Repeat exactly, please, the opening lines of the data below, through and including the line where "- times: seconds" sits.

===== Material provided =====

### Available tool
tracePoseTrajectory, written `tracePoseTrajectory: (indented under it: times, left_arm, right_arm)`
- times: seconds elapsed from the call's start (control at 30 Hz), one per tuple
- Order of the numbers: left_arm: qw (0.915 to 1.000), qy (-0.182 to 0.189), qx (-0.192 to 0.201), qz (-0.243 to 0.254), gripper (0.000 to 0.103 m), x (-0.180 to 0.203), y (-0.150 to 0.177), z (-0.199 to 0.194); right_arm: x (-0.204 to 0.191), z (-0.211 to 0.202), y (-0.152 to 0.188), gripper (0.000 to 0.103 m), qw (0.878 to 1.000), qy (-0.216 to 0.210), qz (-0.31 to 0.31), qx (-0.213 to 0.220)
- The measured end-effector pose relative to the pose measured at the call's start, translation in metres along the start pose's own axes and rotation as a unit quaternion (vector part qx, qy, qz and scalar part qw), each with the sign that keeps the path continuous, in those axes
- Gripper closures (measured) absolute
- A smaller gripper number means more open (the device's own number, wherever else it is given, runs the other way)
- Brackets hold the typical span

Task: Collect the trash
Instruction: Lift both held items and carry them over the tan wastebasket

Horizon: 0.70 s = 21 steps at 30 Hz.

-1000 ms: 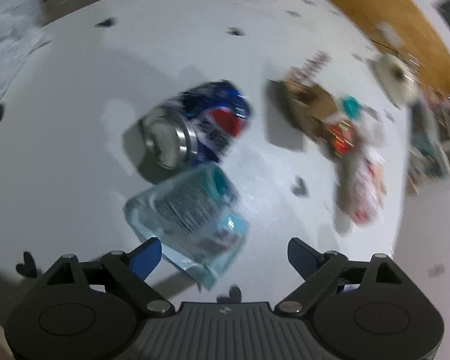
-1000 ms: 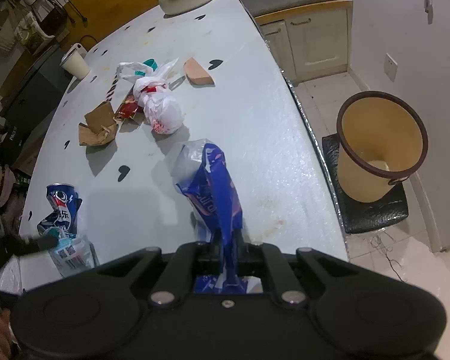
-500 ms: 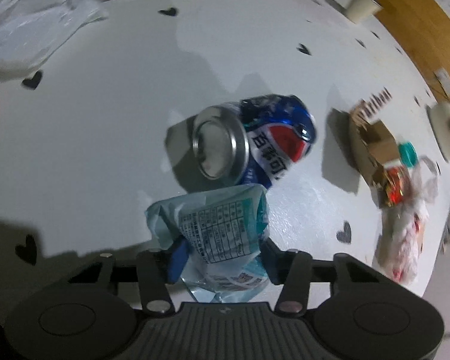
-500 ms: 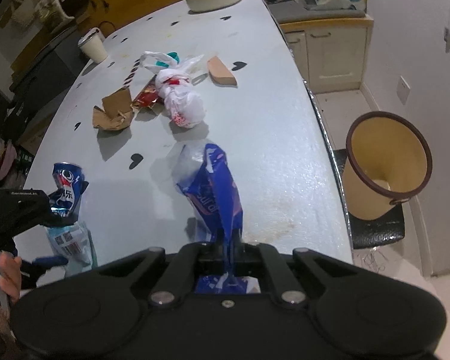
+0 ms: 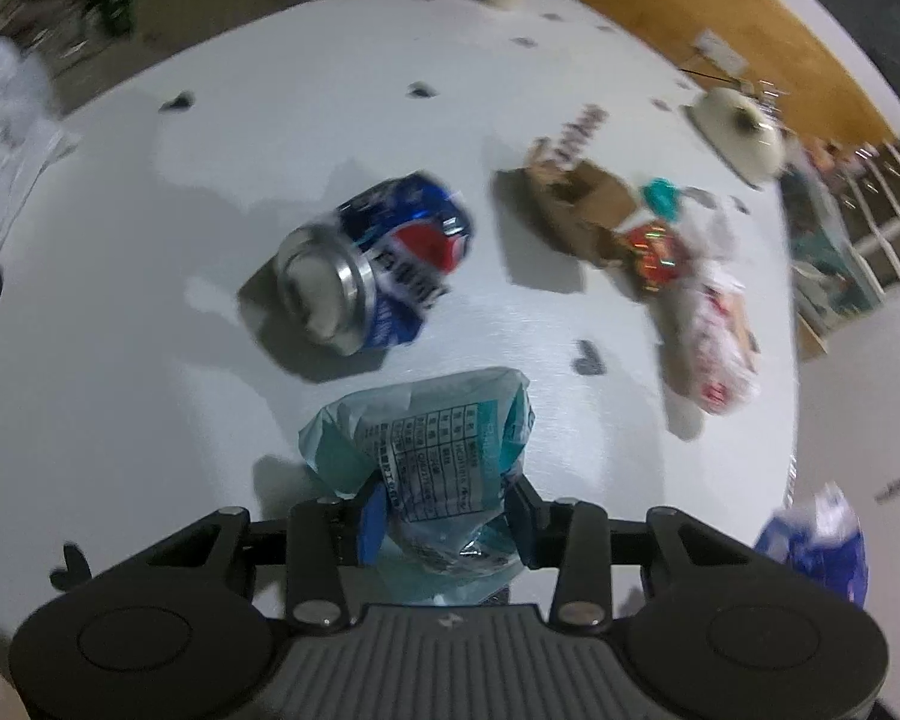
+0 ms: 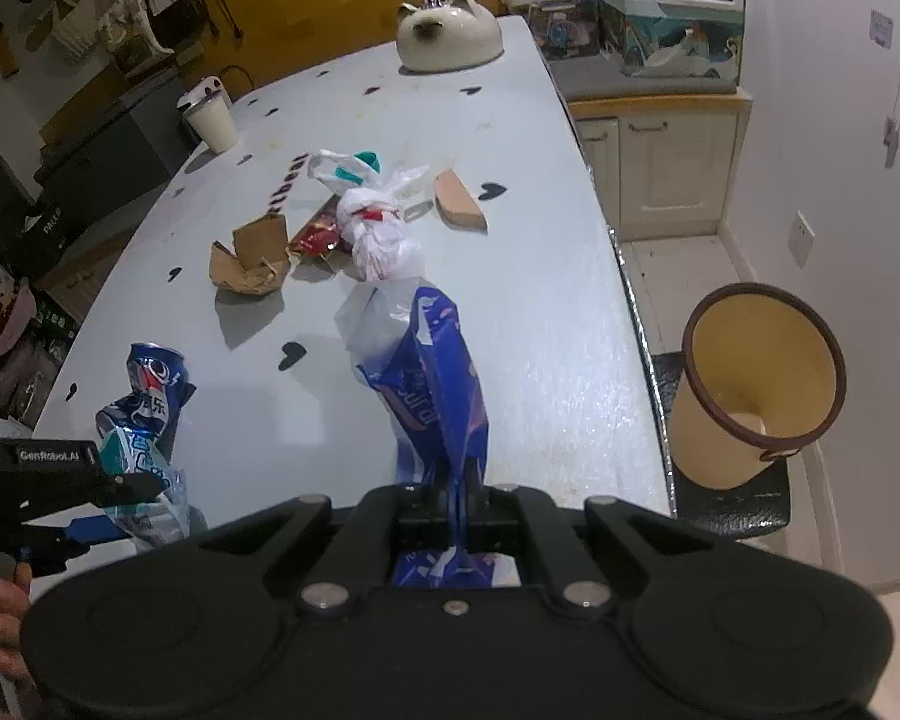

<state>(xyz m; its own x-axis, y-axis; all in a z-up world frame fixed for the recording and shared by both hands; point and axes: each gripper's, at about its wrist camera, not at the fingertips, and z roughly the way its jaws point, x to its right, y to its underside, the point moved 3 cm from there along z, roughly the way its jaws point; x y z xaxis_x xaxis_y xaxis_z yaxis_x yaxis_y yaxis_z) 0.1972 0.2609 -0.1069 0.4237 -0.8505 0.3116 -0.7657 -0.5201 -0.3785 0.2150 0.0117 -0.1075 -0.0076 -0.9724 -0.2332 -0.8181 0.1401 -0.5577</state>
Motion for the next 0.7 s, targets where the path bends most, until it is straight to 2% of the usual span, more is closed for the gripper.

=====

• [Problem solution]
### Available tool
tracePoseTrajectory, written `tracePoseTrajectory: (indented under it: times, left_arm, right_arm)`
- times: seconds elapsed from the call's start (control at 30 Hz), one per tuple

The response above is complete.